**Task directions**
As soon as the line containing "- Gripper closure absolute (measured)" appears in the material below, start returning lines exactly, and end with the line containing "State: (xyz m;".

━━━ Raw data

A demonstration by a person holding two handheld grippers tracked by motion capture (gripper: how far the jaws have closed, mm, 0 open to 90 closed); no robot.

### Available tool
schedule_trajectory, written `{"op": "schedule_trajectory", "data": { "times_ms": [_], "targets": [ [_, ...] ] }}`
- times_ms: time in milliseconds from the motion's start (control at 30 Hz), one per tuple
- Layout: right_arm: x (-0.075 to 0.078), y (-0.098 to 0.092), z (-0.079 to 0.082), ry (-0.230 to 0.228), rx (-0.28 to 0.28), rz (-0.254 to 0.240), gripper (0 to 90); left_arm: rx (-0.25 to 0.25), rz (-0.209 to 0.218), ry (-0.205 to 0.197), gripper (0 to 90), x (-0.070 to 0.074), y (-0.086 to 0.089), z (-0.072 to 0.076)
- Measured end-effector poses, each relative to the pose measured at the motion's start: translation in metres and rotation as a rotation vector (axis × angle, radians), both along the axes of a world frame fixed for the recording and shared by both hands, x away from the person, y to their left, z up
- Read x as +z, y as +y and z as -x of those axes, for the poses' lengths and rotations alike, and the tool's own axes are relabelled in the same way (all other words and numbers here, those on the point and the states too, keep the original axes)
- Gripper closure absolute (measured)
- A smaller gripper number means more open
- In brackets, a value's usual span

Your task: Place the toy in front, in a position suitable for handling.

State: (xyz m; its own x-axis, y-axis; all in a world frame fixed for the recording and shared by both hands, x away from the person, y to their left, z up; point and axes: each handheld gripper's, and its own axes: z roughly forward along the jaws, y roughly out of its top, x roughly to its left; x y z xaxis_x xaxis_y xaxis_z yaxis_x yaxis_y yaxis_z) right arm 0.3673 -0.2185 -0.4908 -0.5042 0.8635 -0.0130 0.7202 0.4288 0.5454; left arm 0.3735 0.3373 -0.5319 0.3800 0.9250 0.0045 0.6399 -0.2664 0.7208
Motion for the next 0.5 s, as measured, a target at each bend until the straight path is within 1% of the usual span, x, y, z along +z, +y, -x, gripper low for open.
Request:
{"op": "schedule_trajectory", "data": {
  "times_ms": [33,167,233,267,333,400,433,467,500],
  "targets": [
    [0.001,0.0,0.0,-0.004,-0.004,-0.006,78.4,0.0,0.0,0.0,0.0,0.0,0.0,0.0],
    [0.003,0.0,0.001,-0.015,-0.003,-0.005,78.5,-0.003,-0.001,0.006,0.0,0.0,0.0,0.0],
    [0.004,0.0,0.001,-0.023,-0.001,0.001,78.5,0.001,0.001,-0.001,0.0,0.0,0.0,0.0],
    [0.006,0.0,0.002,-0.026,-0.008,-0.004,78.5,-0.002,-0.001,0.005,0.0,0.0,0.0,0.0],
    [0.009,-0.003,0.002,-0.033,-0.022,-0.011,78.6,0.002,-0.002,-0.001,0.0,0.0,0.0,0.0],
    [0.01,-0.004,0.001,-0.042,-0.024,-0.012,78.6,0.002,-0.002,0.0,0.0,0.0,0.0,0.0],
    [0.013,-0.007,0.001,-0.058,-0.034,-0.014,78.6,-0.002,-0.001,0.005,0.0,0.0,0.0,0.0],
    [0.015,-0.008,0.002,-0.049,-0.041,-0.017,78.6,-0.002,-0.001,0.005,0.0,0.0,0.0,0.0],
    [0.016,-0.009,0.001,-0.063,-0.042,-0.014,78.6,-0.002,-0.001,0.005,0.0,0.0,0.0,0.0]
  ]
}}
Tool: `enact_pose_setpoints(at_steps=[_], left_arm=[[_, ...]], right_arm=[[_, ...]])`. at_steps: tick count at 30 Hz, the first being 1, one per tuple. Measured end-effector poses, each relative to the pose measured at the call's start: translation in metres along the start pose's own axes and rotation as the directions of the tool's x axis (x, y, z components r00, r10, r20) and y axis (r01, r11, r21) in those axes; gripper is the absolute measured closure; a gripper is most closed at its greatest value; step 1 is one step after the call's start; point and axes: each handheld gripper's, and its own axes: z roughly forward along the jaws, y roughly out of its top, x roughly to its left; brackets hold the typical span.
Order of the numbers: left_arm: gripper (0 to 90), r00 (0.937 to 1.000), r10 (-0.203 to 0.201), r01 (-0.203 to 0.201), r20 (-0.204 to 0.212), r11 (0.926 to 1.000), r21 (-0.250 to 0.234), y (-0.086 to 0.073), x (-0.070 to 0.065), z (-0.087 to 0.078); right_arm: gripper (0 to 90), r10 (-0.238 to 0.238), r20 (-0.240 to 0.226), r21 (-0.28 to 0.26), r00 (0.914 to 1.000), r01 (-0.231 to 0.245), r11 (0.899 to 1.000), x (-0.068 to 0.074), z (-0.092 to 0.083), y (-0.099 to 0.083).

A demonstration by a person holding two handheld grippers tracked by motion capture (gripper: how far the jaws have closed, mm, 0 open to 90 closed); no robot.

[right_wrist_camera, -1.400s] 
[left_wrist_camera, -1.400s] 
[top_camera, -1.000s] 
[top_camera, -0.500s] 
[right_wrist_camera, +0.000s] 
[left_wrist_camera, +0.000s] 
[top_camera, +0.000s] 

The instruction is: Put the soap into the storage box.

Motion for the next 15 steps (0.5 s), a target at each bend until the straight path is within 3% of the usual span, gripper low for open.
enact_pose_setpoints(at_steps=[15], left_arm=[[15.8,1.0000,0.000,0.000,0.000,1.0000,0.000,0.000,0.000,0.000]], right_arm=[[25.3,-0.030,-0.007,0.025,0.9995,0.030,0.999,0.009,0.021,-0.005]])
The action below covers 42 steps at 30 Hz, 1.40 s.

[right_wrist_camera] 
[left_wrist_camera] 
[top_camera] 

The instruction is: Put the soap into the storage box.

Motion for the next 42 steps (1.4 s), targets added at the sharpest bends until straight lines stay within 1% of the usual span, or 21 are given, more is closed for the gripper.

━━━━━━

**Answer box**
- Gripper closure absolute (measured)
- A smaller gripper number means more open
- In brackets, a value's usual span

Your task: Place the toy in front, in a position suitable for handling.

State: (xyz m; its own x-axis, y-axis; all in a world frame fixed for the recording and shared by both hands, x away from the person, y to their left, z up; point and axes: each handheld gripper's, and its own axes: z roughly forward along the jaws, y roughly out of its top, x roughly to its left; x y z xaxis_x xaxis_y xaxis_z yaxis_x yaxis_y yaxis_z) right arm 0.3673 -0.2185 -0.4908 -0.5042 0.8635 -0.0130 0.7202 0.4288 0.5454; left arm 0.3735 0.3373 -0.5319 0.3800 0.9250 0.0045 0.6399 -0.2664 0.7208

Work on the exercise is now finished.